### Data records ###

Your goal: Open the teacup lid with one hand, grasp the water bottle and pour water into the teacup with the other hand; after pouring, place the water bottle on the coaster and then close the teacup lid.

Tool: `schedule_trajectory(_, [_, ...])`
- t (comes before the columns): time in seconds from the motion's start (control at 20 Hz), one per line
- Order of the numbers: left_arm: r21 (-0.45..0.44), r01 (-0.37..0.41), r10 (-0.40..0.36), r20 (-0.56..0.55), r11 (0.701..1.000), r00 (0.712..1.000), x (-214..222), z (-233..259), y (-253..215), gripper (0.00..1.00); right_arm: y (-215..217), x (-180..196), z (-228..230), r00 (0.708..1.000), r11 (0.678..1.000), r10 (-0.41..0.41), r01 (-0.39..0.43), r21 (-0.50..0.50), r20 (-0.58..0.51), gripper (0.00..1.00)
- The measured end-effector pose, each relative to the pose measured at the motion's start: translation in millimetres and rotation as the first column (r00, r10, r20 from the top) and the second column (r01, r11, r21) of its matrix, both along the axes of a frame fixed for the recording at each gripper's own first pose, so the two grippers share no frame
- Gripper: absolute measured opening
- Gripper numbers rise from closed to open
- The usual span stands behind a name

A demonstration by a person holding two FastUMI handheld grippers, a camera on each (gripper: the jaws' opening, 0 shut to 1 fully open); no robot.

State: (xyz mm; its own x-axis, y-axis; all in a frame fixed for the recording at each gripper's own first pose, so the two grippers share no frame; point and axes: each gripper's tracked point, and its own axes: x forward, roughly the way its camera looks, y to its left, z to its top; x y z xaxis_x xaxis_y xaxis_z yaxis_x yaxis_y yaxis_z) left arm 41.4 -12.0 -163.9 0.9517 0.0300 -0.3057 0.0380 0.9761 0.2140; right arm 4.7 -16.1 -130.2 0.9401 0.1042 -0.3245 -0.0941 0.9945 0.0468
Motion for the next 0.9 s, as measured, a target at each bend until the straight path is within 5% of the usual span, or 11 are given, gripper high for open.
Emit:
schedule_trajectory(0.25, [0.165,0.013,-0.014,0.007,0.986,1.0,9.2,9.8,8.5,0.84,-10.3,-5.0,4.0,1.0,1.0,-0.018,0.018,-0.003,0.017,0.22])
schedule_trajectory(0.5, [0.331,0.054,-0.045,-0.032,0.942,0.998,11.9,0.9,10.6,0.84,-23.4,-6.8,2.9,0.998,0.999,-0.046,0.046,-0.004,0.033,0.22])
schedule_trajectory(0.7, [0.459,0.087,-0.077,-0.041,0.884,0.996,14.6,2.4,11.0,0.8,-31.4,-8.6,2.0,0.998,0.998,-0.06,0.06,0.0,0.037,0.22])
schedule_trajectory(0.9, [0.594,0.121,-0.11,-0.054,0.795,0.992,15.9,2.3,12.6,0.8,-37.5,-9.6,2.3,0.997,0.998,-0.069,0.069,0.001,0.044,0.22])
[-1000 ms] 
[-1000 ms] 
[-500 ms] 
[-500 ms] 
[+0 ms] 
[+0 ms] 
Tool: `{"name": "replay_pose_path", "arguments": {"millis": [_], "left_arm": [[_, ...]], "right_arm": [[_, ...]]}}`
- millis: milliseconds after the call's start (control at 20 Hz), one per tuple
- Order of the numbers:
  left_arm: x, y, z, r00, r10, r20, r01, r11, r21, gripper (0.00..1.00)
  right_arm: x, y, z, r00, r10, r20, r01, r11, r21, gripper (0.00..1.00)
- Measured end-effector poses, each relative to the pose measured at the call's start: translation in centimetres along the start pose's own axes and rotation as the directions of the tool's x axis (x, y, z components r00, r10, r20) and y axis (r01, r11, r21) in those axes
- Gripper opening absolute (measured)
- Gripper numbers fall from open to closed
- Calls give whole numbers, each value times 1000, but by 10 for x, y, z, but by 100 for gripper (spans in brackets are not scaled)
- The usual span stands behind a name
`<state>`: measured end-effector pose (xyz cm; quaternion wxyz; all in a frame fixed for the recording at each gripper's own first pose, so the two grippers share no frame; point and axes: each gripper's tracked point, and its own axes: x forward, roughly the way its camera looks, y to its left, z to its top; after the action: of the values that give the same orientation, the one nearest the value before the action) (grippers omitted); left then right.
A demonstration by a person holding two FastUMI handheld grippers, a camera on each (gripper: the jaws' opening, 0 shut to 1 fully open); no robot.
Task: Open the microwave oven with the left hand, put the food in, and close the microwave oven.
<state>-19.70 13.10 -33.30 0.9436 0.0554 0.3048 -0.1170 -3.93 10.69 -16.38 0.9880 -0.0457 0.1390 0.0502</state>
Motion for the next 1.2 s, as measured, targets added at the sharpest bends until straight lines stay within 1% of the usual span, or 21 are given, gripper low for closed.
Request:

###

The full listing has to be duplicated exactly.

Your goal: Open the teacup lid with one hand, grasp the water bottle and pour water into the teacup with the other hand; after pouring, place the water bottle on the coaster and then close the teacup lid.

Tool: `schedule_trajectory(_, [_, ...])`
- t (comes before the columns): time in seconds from the motion's start (control at 20 Hz), one per line
- Order of the numbers: left_arm: r21 (-0.45..0.44), r01 (-0.37..0.41), r10 (-0.40..0.36), r20 (-0.56..0.55), r11 (0.701..1.000), r00 (0.712..1.000), x (-214..222), z (-233..259), y (-253..215), gripper (0.00..1.00); right_arm: y (-215..217), x (-180..196), z (-228..230), r00 (0.708..1.000), r11 (0.678..1.000), r10 (-0.41..0.41), r01 (-0.39..0.43), r21 (-0.50..0.50), r20 (-0.58..0.51), gripper (0.00..1.00)
- The measured end-effector pose, each relative to the pose measured at the motion's start: translation in millimetres and rotation as the first column (r00, r10, r20 from the top) and the second column (r01, r11, r21) of its matrix, both along the axes of a frame fixed for the recording at each gripper's own first pose, so the two grippers share no frame
- Gripper: absolute measured opening
- Gripper numbers rise from closed to open
- The usual span stands behind a name

A demonstration by a person holding two FastUMI handheld grippers, a camera on each (gripper: the jaws' opening, 0 shut to 1 fully open); no robot.

State: (xyz mm; its own x-axis, y-axis; all in a frame fixed for the recording at each gripper's own first pose, so the two grippers share no frame; point and axes: each gripper's tracked point, and its own axes: x forward, roughly the way its camera looks, y to its left, z to its top; x y z xaxis_x xaxis_y xaxis_z yaxis_x yaxis_y yaxis_z) left arm 41.4 -12.0 -163.9 0.9517 0.0300 -0.3057 0.0380 0.9761 0.2140; right arm 4.7 -16.1 -130.2 0.9401 0.1042 -0.3245 -0.0941 0.9945 0.0468
Motion for the next 0.9 s, as measured, a target at each bend until the straight path is within 5% of the usual span, or 11 are given, gripper high for open.
Emit:
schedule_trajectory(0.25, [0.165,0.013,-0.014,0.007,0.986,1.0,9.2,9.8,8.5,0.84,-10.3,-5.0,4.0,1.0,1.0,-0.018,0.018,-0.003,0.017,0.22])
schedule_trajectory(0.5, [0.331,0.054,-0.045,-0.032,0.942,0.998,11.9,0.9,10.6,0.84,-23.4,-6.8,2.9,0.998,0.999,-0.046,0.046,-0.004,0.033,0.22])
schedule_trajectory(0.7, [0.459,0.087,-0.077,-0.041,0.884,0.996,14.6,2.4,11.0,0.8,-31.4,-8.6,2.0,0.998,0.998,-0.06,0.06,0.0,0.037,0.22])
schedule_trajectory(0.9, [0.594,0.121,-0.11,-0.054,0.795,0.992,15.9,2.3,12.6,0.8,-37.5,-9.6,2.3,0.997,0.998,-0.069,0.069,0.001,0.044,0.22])
[-1000 ms] 
[-1000 ms] 
[-500 ms] 
[-500 ms] 
[+0 ms] 
[+0 ms] 
Tool: `{"name": "replay_pose_path", "arguments": {"millis": [_], "left_arm": [[_, ...]], "right_arm": [[_, ...]]}}`
- millis: milliseconds after the call's start (control at 20 Hz), one per tuple
- Order of the numbers:
  left_arm: x, y, z, r00, r10, r20, r01, r11, r21, gripper (0.00..1.00)
  right_arm: x, y, z, r00, r10, r20, r01, r11, r21, gripper (0.00..1.00)
- Measured end-effector poses, each relative to the pose measured at the call's start: translation in centimetres along the start pose's own axes and rotation as the directions of the tool's x axis (x, y, z components r00, r10, r20) and y axis (r01, r11, r21) in those axes
- Gripper opening absolute (measured)
- Gripper numbers fall from open to closed
- Calls give whole numbers, each value times 1000, but by 10 for x, y, z, but by 100 for gripper (spans in brackets are not scaled)
- The usual span stands behind a name
`<state>`: measured end-effector pose (xyz cm; quaternion wxyz; all in a frame fixed for the recording at each gripper's own first pose, so the two grippers share no frame; point and axes: each gripper's tracked point, and its own axes: x forward, roughly the way its camera looks, y to its left, z to its top; after the action: of the values that give the same orientation, the one nearest the value before the action) (grippers omitted); left then right.
A demonstration by a person holding two FastUMI handheld grippers, a camera on each (gripper: the jaws' opening, 0 shut to 1 fully open); no robot.
Task: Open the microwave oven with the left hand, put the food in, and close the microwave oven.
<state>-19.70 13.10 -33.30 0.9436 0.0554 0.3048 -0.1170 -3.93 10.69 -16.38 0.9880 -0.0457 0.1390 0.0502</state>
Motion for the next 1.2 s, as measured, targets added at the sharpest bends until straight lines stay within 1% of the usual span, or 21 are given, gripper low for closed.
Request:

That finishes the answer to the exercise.